── Available data ──

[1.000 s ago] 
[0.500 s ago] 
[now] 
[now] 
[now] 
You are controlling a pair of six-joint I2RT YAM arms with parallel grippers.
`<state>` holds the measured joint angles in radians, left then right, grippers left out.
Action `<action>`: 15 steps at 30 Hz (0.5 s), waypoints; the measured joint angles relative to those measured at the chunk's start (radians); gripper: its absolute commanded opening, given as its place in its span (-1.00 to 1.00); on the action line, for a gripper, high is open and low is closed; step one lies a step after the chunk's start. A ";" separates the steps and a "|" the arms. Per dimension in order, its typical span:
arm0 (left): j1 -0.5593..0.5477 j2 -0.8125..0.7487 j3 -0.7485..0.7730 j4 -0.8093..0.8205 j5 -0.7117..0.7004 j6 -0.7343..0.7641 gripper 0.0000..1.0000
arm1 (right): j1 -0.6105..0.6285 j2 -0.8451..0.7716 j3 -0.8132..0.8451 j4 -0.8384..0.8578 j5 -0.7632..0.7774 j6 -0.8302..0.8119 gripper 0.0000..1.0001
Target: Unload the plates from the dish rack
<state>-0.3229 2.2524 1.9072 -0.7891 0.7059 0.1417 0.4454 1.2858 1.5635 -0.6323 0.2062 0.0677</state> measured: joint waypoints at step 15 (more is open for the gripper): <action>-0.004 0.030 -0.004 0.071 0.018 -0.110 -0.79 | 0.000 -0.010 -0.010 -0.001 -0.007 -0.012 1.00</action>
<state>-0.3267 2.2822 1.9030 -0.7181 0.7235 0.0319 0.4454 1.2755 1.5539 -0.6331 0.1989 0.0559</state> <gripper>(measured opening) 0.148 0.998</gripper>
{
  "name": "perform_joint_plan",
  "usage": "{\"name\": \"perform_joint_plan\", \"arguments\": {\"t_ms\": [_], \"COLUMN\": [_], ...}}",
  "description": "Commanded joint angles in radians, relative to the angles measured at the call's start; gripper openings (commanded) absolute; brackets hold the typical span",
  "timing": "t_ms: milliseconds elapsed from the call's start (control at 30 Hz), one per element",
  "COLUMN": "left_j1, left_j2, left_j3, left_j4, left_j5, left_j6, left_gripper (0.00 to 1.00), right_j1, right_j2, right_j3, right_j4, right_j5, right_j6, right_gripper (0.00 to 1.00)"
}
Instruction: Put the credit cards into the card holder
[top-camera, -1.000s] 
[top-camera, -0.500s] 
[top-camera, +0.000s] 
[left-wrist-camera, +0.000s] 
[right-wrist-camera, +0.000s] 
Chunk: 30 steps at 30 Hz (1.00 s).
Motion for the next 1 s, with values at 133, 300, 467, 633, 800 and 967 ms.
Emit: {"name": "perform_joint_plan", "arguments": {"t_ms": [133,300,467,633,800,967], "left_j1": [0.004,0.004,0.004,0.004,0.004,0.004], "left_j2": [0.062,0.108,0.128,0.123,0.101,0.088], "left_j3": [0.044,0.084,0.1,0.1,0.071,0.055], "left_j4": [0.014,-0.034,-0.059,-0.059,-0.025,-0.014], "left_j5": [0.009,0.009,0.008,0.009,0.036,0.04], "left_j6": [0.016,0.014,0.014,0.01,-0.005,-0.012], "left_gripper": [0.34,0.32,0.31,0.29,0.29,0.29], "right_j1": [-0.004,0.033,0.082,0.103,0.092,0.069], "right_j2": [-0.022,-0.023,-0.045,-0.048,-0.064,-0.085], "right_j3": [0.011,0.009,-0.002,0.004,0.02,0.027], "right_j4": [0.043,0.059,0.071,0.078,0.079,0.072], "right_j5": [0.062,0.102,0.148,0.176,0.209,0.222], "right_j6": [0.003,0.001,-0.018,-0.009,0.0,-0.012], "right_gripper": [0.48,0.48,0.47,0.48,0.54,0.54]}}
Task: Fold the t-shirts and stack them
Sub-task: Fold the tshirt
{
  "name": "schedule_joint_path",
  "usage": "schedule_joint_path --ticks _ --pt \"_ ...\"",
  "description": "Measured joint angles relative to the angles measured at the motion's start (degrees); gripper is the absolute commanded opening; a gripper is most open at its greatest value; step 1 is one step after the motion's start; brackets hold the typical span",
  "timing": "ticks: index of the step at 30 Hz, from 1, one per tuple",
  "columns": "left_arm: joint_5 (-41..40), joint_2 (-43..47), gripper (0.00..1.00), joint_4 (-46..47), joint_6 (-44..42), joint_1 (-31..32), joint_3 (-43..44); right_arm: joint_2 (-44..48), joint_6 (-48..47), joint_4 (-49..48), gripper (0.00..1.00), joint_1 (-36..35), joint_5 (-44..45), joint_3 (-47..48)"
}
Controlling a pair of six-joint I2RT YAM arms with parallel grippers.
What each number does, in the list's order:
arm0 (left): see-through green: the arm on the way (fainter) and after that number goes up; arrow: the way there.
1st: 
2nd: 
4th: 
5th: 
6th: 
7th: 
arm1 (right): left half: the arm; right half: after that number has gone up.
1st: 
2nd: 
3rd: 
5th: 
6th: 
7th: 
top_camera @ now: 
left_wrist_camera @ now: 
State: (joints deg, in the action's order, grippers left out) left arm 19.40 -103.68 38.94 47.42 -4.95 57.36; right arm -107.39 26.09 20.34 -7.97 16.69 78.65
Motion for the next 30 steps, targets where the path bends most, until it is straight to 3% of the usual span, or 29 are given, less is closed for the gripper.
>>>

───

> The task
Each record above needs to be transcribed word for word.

> Answer area
[1.000 s ago] 
[0.500 s ago] 
[now] 
[now] 
[now] 
You are controlling a pair of six-joint I2RT YAM arms with parallel grippers.
`<state>` holds the measured joint angles in radians, left then right, grippers left out.
Action `<action>`: 15 steps at 30 Hz (0.5 s), waypoints; the measured joint angles relative to those measured at the chunk's start (radians); gripper: its absolute commanded opening, given as its place in its span (-1.00 to 1.00); on the action line, for a gripper, high is open and low is closed; step one lies a step after the chunk's start. A ";" separates the steps and a "|" the arms. Per dimension in order, its typical span:
arm0 (left): j1 -0.5593..0.5477 j2 -0.8125..0.7487 j3 -0.7485..0.7730 j4 -0.8093..0.8205 j5 -0.7117..0.7004 j6 -0.7343..0.7641 gripper 0.0000..1.0000
arm1 (right): j1 -0.6105..0.6285 j2 -0.8451..0.7716 j3 -0.8132..0.8451 j4 -0.8384..0.8578 j5 -0.7632..0.7774 j6 -0.8302..0.8119 gripper 0.0000..1.0001
Target: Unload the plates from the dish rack
<state>-0.3229 2.2524 1.9072 -0.7891 0.7059 0.1417 0.4454 1.2858 1.5635 -0.6323 0.2062 0.0677</state> measured: joint waypoints at step 15 (more is open for the gripper): <action>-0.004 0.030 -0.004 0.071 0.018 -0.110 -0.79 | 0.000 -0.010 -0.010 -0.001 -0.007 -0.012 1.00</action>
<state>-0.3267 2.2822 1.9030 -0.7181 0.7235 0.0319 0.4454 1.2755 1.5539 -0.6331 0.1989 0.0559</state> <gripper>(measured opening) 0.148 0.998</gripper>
{
  "name": "perform_joint_plan",
  "usage": "{\"name\": \"perform_joint_plan\", \"arguments\": {\"t_ms\": [_], \"COLUMN\": [_], ...}}",
  "description": "Commanded joint angles in radians, relative to the angles measured at the call's start; gripper openings (commanded) absolute; brackets hold the typical span",
  "timing": "t_ms: milliseconds elapsed from the call's start (control at 30 Hz), one per element",
  "COLUMN": "left_j1, left_j2, left_j3, left_j4, left_j5, left_j6, left_gripper (0.00 to 1.00), right_j1, right_j2, right_j3, right_j4, right_j5, right_j6, right_gripper (0.00 to 1.00)"
}
Instruction: Put the credit cards into the card holder
[top-camera, -1.000s] 
[top-camera, -0.500s] 
[top-camera, +0.000s] 
[left-wrist-camera, +0.000s] 
[right-wrist-camera, +0.000s] 
Chunk: 30 steps at 30 Hz (1.00 s).
Motion for the next 1 s, with values at 133, 300, 467, 633, 800 and 967 ms.
Emit: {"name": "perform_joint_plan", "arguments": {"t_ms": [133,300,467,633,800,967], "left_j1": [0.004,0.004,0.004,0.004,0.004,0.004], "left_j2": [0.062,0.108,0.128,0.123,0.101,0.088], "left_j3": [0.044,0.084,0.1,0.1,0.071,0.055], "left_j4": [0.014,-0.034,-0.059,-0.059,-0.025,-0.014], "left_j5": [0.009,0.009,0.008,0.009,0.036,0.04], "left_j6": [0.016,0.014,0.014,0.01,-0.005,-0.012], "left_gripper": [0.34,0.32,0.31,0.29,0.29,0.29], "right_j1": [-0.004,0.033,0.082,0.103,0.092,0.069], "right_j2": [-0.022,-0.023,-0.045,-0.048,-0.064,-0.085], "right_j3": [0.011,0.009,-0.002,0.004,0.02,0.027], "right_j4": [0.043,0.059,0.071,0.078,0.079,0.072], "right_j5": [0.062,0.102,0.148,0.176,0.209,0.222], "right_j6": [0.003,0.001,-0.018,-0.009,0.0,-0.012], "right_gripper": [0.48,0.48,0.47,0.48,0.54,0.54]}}
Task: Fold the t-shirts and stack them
Sub-task: Fold the tshirt
{
  "name": "schedule_joint_path",
  "usage": "schedule_joint_path --ticks _ --pt \"_ ...\"",
  "description": "Measured joint angles relative to the angles measured at the motion's start (degrees); gripper is the absolute commanded opening; a gripper is most open at its greatest value; step 1 is one step after the motion's start; brackets hold the typical span",
  "timing": "ticks: index of the step at 30 Hz, from 1, one per tuple",
  "columns": "left_arm: joint_5 (-41..40), joint_2 (-43..47), gripper (0.00..1.00), joint_4 (-46..47), joint_6 (-44..42), joint_1 (-31..32), joint_3 (-43..44); right_arm: joint_2 (-44..48), joint_6 (-48..47), joint_4 (-49..48), gripper (0.00..1.00), joint_1 (-36..35), joint_5 (-44..45), joint_3 (-47..48)"
}
Controlling a pair of six-joint I2RT YAM arms with parallel grippers.
What each number does, in the list's order:
arm0 (left): see-through green: the arm on the way (fainter) and after that number goes up; arrow: the way there.
1st: 
2nd: 
4th: 
5th: 
6th: 
7th: 
arm1 (right): left half: the arm; right half: after that number has gone up.
1st: 
2nd: 
3rd: 
5th: 
6th: 
7th: 
top_camera @ now: 
left_wrist_camera @ now: 
State: (joints deg, in the action's order, grippers left out) left arm 19.40 -103.68 38.94 47.42 -4.95 57.36; right arm -107.39 26.09 20.34 -7.97 16.69 78.65
Motion for the next 30 steps, targets where the path bends most, until it is straight to 3% of the usual span, or 29 are given, less is closed for the gripper.
>>>

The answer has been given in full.